[The task] Lines outside the range are not wanted. Give again exactly the lines between the line holding "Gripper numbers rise" and the line holding "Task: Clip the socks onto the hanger", inclusive, from the listing below.

╭──

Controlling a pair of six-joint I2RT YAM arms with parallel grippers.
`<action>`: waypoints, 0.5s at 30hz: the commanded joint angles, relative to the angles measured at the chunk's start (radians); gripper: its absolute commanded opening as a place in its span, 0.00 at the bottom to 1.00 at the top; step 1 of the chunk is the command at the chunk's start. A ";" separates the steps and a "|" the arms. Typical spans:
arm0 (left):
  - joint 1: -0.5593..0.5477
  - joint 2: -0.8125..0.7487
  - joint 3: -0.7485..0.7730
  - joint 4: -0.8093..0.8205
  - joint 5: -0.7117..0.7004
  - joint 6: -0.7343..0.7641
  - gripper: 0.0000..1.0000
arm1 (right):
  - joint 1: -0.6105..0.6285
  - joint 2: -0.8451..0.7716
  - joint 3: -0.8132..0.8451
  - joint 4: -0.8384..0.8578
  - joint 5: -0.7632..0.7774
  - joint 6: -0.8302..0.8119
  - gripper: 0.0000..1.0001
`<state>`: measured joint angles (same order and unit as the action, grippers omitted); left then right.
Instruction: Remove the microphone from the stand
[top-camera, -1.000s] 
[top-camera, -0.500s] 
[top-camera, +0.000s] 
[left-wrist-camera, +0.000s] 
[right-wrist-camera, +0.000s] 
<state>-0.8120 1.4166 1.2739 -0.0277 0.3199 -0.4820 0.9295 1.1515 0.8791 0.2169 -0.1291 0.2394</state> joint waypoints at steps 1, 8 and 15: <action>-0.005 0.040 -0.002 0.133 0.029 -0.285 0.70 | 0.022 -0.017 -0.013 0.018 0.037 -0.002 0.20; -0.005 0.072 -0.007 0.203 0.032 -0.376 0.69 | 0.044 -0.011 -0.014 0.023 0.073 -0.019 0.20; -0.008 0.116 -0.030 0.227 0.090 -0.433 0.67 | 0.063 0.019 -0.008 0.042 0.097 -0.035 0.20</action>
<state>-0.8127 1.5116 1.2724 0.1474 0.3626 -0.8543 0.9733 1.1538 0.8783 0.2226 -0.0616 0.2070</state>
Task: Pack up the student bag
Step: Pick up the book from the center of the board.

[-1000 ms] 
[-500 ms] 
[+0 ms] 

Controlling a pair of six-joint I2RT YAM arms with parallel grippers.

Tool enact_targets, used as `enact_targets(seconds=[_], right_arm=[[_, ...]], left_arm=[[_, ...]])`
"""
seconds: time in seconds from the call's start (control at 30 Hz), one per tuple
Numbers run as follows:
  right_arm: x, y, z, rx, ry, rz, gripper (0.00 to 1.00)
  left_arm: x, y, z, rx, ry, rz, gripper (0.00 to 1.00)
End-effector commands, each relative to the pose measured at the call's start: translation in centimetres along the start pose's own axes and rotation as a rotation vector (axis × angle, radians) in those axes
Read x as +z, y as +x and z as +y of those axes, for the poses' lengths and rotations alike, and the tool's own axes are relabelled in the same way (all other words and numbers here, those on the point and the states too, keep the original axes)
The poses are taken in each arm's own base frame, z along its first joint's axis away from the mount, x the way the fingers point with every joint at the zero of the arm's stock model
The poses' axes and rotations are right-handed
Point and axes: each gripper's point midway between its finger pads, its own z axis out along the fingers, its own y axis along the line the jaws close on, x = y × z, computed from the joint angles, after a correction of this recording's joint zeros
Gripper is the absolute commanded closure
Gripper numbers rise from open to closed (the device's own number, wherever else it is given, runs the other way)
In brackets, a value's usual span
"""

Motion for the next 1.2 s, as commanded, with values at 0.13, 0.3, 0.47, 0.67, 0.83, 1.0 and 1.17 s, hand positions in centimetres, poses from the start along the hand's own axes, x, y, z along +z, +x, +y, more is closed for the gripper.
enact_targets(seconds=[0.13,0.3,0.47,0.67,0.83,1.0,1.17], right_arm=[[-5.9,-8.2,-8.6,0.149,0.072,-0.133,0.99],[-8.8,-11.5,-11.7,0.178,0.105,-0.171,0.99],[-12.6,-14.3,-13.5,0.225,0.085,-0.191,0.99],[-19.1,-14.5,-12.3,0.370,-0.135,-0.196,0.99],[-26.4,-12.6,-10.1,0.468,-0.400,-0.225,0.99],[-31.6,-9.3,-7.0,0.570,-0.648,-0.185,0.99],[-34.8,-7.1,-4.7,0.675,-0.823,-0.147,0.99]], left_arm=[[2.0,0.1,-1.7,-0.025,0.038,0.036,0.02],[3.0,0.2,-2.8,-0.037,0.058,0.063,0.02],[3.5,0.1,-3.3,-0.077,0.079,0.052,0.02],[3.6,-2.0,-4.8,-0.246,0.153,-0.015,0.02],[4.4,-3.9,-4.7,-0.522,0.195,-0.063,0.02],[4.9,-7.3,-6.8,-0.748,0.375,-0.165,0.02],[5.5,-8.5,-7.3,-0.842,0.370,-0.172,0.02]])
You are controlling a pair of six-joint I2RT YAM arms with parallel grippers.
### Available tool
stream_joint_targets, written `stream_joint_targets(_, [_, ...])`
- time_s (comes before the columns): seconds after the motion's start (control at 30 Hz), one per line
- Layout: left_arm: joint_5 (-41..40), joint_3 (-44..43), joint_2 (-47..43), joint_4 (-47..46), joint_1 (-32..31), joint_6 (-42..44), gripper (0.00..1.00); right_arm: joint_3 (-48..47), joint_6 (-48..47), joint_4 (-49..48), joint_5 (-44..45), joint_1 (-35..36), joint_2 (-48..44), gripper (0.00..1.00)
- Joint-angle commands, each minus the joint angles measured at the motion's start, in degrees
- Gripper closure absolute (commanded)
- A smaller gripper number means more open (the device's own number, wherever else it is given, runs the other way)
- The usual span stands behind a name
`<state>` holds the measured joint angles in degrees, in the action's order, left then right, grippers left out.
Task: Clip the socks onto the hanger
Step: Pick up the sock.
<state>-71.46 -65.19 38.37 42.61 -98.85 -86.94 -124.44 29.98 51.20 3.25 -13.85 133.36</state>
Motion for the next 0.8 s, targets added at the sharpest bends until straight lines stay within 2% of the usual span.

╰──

[Solution below]
Gripper numbers rise from open to closed (the device's own number, wherever else it is given, runs the other way)
In brackets, a value's usual span
"""

Motion for the next 1.2 s, as commanded, with values at 0.13, 0.3, 0.47, 0.67, 0.83, 1.0 and 1.17 s, hand positions in centimetres, poses from the start along the hand's own axes, x, y, z along +z, +x, +y, more is closed for the gripper.
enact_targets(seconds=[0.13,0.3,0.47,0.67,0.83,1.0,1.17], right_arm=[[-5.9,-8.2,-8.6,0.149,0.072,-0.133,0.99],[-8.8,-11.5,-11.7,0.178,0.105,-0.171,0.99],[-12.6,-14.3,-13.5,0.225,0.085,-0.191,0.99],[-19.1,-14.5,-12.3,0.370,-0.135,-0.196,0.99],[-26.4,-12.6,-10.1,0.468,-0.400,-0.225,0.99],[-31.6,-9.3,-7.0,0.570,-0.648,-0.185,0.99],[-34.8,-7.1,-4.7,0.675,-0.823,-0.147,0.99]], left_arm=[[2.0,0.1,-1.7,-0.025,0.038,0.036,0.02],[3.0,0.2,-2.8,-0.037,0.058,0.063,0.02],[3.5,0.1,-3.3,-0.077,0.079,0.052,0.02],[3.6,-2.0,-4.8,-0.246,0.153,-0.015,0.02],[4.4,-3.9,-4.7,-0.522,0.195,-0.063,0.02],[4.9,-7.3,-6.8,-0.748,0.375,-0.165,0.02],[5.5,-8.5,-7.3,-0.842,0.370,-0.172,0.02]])
You are controlling a pair of six-joint I2RT YAM arms with parallel grippers.
### Available tool
stream_joint_targets, written `stream_joint_targets(_, [_, ...])`
- time_s (comes before the columns): seconds after the motion's start (control at 30 Hz), one per line
- Layout: left_arm: joint_5 (-41..40), joint_3 (-44..43), joint_2 (-47..43), joint_4 (-47..46), joint_1 (-32..31), joint_6 (-42..44), gripper (0.00..1.00); right_arm: joint_3 (-48..47), joint_6 (-48..47), joint_4 (-49..48), joint_5 (-44..45), joint_1 (-35..36), joint_2 (-48..44), gripper (0.00..1.00)
- Joint-angle commands, each minus the joint angles measured at the motion's start, in degrees
- Gripper closure absolute (commanded)
- A smaller gripper number means more open (the device's own number, wherever else it is given, runs the other way)
- The usual span stands behind a name
`<state>` holds the measured joint angles in degrees, in the action's order, left then right, grippers left out.
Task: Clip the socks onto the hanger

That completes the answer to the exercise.